Work to complete
Print the data exactly as it is given, please.

<<<<

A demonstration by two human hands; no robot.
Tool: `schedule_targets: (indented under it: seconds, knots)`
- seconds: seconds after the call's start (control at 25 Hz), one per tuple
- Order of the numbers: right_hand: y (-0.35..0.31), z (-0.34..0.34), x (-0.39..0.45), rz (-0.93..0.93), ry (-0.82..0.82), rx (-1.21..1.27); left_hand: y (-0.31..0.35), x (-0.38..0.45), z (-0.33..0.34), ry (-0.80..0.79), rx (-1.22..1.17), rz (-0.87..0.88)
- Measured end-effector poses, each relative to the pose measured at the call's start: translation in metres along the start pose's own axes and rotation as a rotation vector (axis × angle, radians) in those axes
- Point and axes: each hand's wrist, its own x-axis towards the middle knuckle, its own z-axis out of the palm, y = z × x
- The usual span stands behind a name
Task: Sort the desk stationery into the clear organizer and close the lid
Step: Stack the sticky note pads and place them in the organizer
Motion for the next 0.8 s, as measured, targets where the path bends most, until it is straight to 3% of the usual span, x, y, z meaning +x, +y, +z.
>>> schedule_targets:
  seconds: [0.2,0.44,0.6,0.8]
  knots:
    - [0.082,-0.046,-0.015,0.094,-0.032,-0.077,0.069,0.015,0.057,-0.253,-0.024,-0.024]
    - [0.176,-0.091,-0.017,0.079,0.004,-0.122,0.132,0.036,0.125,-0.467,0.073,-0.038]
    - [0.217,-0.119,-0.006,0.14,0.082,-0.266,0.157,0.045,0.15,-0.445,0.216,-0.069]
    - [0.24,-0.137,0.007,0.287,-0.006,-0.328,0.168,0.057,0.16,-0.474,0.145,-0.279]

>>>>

Response area
A demonstration by two human hands; no robot.
Tool: `schedule_targets: (indented under it: seconds, knots)`
- seconds: seconds after the call's start (control at 25 Hz), one per tuple
- Order of the numbers: right_hand: y (-0.35..0.31), z (-0.34..0.34), x (-0.39..0.45), rz (-0.93..0.93), ry (-0.82..0.82), rx (-1.21..1.27); left_hand: y (-0.31..0.35), x (-0.38..0.45), z (-0.33..0.34), ry (-0.80..0.79), rx (-1.22..1.17), rz (-0.87..0.88)
- Measured end-effector poses, each relative to the pose measured at the call's start: translation in metres along the start pose's own axes and rotation as a rotation vector (axis × angle, radians) in those axes
- Point and axes: each hand's wrist, its own x-axis towards the middle knuckle, its own z-axis out of the palm, y = z × x
- The usual span stands behind a name
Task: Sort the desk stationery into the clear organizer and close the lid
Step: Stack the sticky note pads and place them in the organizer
Motion for the next 0.8 s, as measured, targets where the path bends most, until it is straight to 3% of the usual span, x, y, z meaning +x, +y, +z.
>>> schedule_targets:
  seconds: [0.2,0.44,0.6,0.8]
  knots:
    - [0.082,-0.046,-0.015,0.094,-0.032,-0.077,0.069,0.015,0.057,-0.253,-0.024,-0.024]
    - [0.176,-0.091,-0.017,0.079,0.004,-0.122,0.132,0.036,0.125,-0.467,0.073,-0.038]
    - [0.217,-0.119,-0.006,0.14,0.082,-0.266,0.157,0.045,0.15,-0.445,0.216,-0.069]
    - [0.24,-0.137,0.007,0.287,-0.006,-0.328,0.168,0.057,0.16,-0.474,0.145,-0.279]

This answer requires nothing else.